Task brief:
Write the entries below out again exactly, but skip the pictures.

○ ○ ○ ○ ○

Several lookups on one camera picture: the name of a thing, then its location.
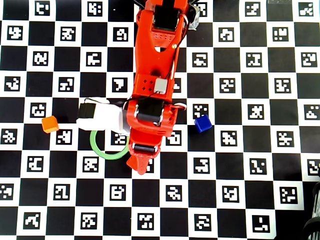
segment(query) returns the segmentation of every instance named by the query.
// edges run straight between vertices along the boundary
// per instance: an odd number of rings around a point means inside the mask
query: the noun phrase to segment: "white square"
[[[49,178],[50,151],[23,150],[21,153],[20,177],[24,179]]]
[[[1,45],[28,46],[28,42],[29,42],[29,21],[26,21],[26,20],[3,20],[2,21]]]
[[[205,114],[209,116],[211,124],[215,125],[215,100],[213,98],[187,98],[186,122],[188,125],[195,125],[196,118]]]
[[[215,99],[241,99],[241,73],[215,72],[213,74],[213,91]]]
[[[242,125],[270,126],[270,101],[262,98],[242,99]]]
[[[203,215],[203,221],[195,222],[195,215]],[[188,221],[189,237],[216,238],[218,236],[218,217],[216,208],[190,207],[188,209]],[[206,227],[205,224],[211,225],[211,231],[198,230],[200,227]]]
[[[216,180],[216,154],[206,151],[188,151],[188,179]]]
[[[106,160],[94,151],[77,151],[76,177],[78,179],[104,179]]]
[[[28,72],[53,72],[54,66],[54,46],[28,46],[26,60]]]
[[[0,138],[1,143],[4,142],[2,144],[0,143],[0,150],[22,150],[24,141],[24,124],[11,122],[0,123]]]
[[[77,151],[78,150],[78,125],[75,123],[61,123],[59,124],[59,139],[57,132],[50,134],[50,150],[51,151]]]
[[[170,137],[163,137],[161,144],[162,152],[187,152],[188,151],[188,126],[174,125]]]
[[[24,98],[26,96],[26,83],[26,71],[0,71],[0,96]]]
[[[297,99],[297,74],[295,72],[269,72],[270,99]]]
[[[80,72],[106,73],[107,60],[108,48],[106,46],[82,46],[80,50]]]
[[[215,48],[240,48],[240,23],[213,23],[213,46]]]
[[[75,207],[77,193],[76,178],[48,179],[47,206],[48,207]]]
[[[274,179],[271,152],[244,152],[243,171],[246,181],[272,181]]]
[[[132,179],[105,178],[104,179],[104,207],[132,206]]]
[[[41,124],[42,119],[52,115],[52,97],[26,97],[24,99],[25,124]]]
[[[55,47],[81,47],[82,23],[80,21],[56,21],[54,26]]]
[[[76,206],[74,214],[75,236],[102,236],[104,234],[103,206]]]
[[[263,218],[259,218],[259,226],[253,226],[253,216],[267,216],[269,224],[264,224]],[[276,231],[276,211],[273,209],[246,209],[246,236],[251,239],[274,239],[277,235]]]
[[[94,2],[101,3],[102,9],[98,5],[94,5],[94,3],[92,3],[90,0],[81,0],[82,22],[108,22],[108,2],[104,0],[98,0]]]
[[[109,21],[107,28],[107,46],[115,48],[133,48],[135,37],[134,22]]]
[[[1,207],[19,206],[20,178],[19,177],[0,177],[0,196]]]
[[[240,48],[241,73],[268,73],[267,47],[241,47]]]
[[[146,220],[148,230],[138,229],[138,218]],[[153,226],[147,220],[153,220]],[[159,237],[160,236],[160,207],[132,207],[131,208],[131,236],[132,237]]]
[[[186,70],[187,73],[213,73],[213,47],[187,47]]]
[[[271,131],[271,150],[273,153],[299,154],[301,152],[299,126],[272,125],[270,126],[270,131]],[[281,145],[279,146],[278,146],[278,138],[281,138],[281,140],[279,141]]]
[[[294,50],[296,73],[320,73],[320,48],[318,46],[299,46]]]
[[[267,4],[263,0],[240,0],[239,2],[239,21],[245,22],[266,22]]]
[[[201,0],[194,4],[200,8],[200,23],[212,23],[214,20],[214,3],[211,0]]]
[[[320,126],[319,112],[320,99],[298,99],[299,126]]]
[[[54,71],[52,82],[53,98],[79,98],[80,72]]]
[[[319,23],[319,1],[318,0],[299,0],[292,1],[293,21]]]
[[[140,175],[132,169],[132,179],[160,179],[160,154],[155,159],[149,160],[145,174]]]
[[[174,74],[175,83],[173,87],[173,99],[186,99],[187,98],[187,73],[186,72],[176,72]]]
[[[161,208],[188,208],[188,206],[188,179],[160,179]]]
[[[282,199],[285,198],[287,192],[280,194],[280,188],[294,188],[297,196],[297,203],[283,203]],[[304,210],[304,192],[302,181],[273,181],[273,196],[275,210]]]
[[[302,181],[318,182],[320,169],[320,153],[301,153]]]
[[[244,180],[216,180],[215,184],[217,209],[246,208],[246,191]]]
[[[243,133],[242,125],[215,125],[214,126],[215,152],[216,153],[243,153],[244,151],[243,135],[244,133]]]
[[[106,97],[128,99],[134,90],[134,74],[132,72],[107,72]]]
[[[29,1],[29,21],[37,22],[54,22],[56,20],[56,1],[50,1],[50,4],[37,4],[38,0]],[[45,11],[50,10],[50,14],[46,15]]]
[[[296,46],[294,22],[293,21],[267,21],[266,22],[266,41],[267,41],[268,47],[294,48]]]
[[[25,213],[35,213],[30,217],[36,217],[33,220],[28,218],[27,226],[35,226],[39,229],[24,229],[24,215]],[[17,236],[45,236],[47,226],[47,207],[46,206],[19,206],[16,223]]]

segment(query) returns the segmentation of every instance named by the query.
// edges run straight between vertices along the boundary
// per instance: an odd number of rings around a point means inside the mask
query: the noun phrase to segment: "black object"
[[[157,98],[140,98],[138,100],[137,119],[159,124],[165,101]]]
[[[80,103],[78,119],[93,119],[95,115],[95,103]]]

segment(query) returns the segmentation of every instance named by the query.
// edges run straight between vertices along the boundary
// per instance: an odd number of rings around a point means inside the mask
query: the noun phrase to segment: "blue cube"
[[[206,131],[210,128],[212,128],[212,124],[210,122],[209,116],[207,114],[198,117],[194,120],[195,127],[199,133],[202,133],[203,131]]]

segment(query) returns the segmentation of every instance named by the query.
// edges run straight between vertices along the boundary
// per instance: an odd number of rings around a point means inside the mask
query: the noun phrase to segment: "orange cube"
[[[47,134],[58,131],[59,126],[55,116],[49,116],[42,119],[43,131]]]

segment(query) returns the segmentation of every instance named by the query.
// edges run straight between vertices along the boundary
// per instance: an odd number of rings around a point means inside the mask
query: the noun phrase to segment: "green rubber band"
[[[101,158],[105,159],[105,160],[117,160],[122,158],[124,155],[127,154],[127,152],[129,151],[128,149],[128,143],[129,143],[129,137],[126,138],[126,144],[125,147],[122,151],[115,153],[115,154],[107,154],[104,153],[103,151],[101,151],[99,149],[99,147],[97,146],[96,143],[96,135],[97,135],[98,131],[91,131],[90,133],[90,145],[92,150]]]

○ ○ ○ ○ ○

Your response:
Several lookups on one camera picture: the name of a thing, then its location.
segment(query) returns the segmentation of every instance named by the query.
// edges run straight between vertices along the boundary
// per instance: an odd number of rings around a point means inside the mask
query: the noun phrase to segment: "white square"
[[[49,178],[50,151],[23,150],[21,153],[20,177],[24,179]]]
[[[1,45],[28,46],[28,42],[29,42],[29,21],[26,21],[26,20],[3,20],[2,21]]]
[[[205,114],[209,116],[211,124],[215,125],[215,100],[213,98],[187,98],[186,122],[188,125],[195,125],[196,118]]]
[[[215,99],[241,99],[241,73],[215,72],[213,74],[213,91]]]
[[[242,125],[270,126],[270,101],[262,98],[242,99]]]
[[[203,215],[203,221],[195,222],[195,215]],[[188,221],[189,237],[216,238],[218,236],[218,217],[216,208],[190,207],[188,209]],[[206,227],[205,224],[211,225],[211,231],[198,230],[200,227]]]
[[[216,180],[216,154],[206,151],[188,151],[188,179]]]
[[[106,160],[94,151],[77,151],[76,177],[78,179],[104,179]]]
[[[28,72],[53,72],[54,66],[54,46],[28,46],[26,60]]]
[[[0,138],[1,143],[4,142],[2,144],[0,143],[0,150],[22,150],[24,141],[24,124],[11,122],[0,123]]]
[[[77,151],[78,150],[78,125],[75,123],[61,123],[59,124],[59,139],[57,132],[50,134],[50,150],[51,151]]]
[[[170,137],[163,137],[161,144],[162,152],[187,152],[188,151],[188,126],[174,125]]]
[[[24,98],[26,96],[26,83],[26,71],[0,71],[0,96]]]
[[[297,99],[297,74],[295,72],[269,72],[270,99]]]
[[[80,72],[106,73],[107,60],[108,48],[106,46],[82,46],[80,50]]]
[[[215,48],[240,48],[240,23],[213,23],[213,46]]]
[[[75,207],[77,193],[76,178],[48,179],[47,206],[48,207]]]
[[[274,179],[271,152],[244,152],[243,171],[246,181],[272,181]]]
[[[132,179],[105,178],[104,179],[104,207],[132,206]]]
[[[41,124],[42,119],[52,115],[52,97],[26,97],[24,99],[25,124]]]
[[[55,47],[81,47],[82,23],[80,21],[56,21],[54,26]]]
[[[76,206],[74,214],[75,236],[102,236],[104,234],[103,206]]]
[[[263,218],[259,218],[259,226],[253,226],[253,216],[267,216],[269,224],[264,224]],[[276,231],[276,211],[273,209],[246,209],[246,236],[251,239],[274,239],[277,235]]]
[[[94,2],[101,3],[102,9],[98,5],[94,5],[94,3],[92,3],[90,0],[81,0],[82,22],[108,22],[108,2],[104,0],[98,0]]]
[[[109,21],[107,28],[107,46],[115,48],[133,48],[135,37],[134,22]]]
[[[1,207],[19,206],[20,178],[19,177],[0,177],[0,196]]]
[[[240,48],[241,73],[268,73],[267,47],[241,47]]]
[[[146,220],[148,230],[138,229],[138,218]],[[153,226],[147,220],[153,220]],[[159,237],[160,236],[160,207],[132,207],[131,208],[131,236],[132,237]]]
[[[186,70],[187,73],[213,73],[213,47],[187,47]]]
[[[271,131],[271,150],[273,153],[299,154],[301,152],[299,126],[272,125],[270,126],[270,131]],[[281,145],[279,146],[278,146],[278,138],[281,138],[281,140],[279,141]]]
[[[294,50],[296,73],[320,73],[320,48],[318,46],[299,46]]]
[[[267,4],[263,0],[240,0],[239,2],[239,21],[245,22],[266,22]]]
[[[201,0],[194,4],[200,8],[200,23],[212,23],[214,20],[214,3],[211,0]]]
[[[320,126],[319,112],[320,99],[298,99],[299,126]]]
[[[54,71],[52,82],[53,98],[79,98],[80,72]]]
[[[319,23],[319,1],[318,0],[299,0],[292,1],[293,21]]]
[[[140,175],[132,169],[132,179],[160,179],[160,154],[155,159],[149,160],[145,174]]]
[[[174,74],[175,83],[173,87],[173,99],[186,99],[187,98],[187,73],[186,72],[176,72]]]
[[[161,208],[188,208],[188,206],[188,179],[160,179]]]
[[[282,199],[285,198],[287,192],[280,194],[280,188],[294,188],[297,196],[297,203],[283,203]],[[304,210],[304,192],[302,181],[273,181],[273,196],[275,210]]]
[[[302,181],[318,182],[320,169],[320,153],[301,153]]]
[[[244,180],[216,180],[215,184],[217,209],[246,208],[246,191]]]
[[[243,133],[242,125],[215,125],[214,126],[215,152],[216,153],[243,153],[244,151],[243,135],[244,133]]]
[[[106,97],[128,99],[134,90],[134,74],[132,72],[107,72]]]
[[[29,1],[29,21],[37,22],[54,22],[56,20],[56,1],[50,1],[50,4],[37,4],[38,0]],[[45,11],[50,10],[50,14],[46,15]]]
[[[296,46],[294,22],[293,21],[267,21],[266,22],[266,41],[267,41],[268,47],[294,48]]]
[[[25,213],[35,213],[30,217],[36,217],[33,220],[28,218],[27,226],[35,226],[39,229],[24,229],[24,215]],[[17,236],[45,236],[47,226],[47,207],[46,206],[19,206],[16,223]]]

segment(query) returns the segmentation of every instance named by the query.
// edges run straight between vertices along the boundary
// per instance: an odd number of rings around a point means inside the mask
query: the noun phrase to segment: "black object"
[[[157,98],[140,98],[138,100],[137,119],[159,124],[165,101]]]
[[[80,103],[78,119],[93,119],[95,115],[95,103]]]

segment(query) returns the segmentation of every instance named by the query.
// edges run straight between vertices along the boundary
// per instance: an odd number of rings around a point means inside the mask
query: the noun phrase to segment: "blue cube"
[[[206,131],[210,128],[212,128],[212,124],[210,122],[209,116],[207,114],[198,117],[194,120],[195,127],[199,133],[202,133],[203,131]]]

segment(query) returns the segmentation of every instance named by the query.
// edges run straight between vertices along the boundary
// per instance: an odd number of rings around a point means inside the mask
query: the noun phrase to segment: "orange cube"
[[[47,134],[58,131],[59,126],[55,116],[49,116],[42,119],[43,131]]]

segment(query) returns the segmentation of every instance named by the query.
// edges run straight between vertices along the boundary
// per instance: an odd number of rings around a point means inside the mask
query: the noun phrase to segment: "green rubber band"
[[[101,158],[105,159],[105,160],[117,160],[122,158],[124,155],[127,154],[127,152],[129,151],[128,149],[128,143],[129,143],[129,137],[126,138],[126,144],[125,147],[122,151],[115,153],[115,154],[107,154],[104,153],[103,151],[101,151],[99,149],[99,147],[97,146],[96,143],[96,135],[97,135],[98,131],[91,131],[90,133],[90,145],[92,150]]]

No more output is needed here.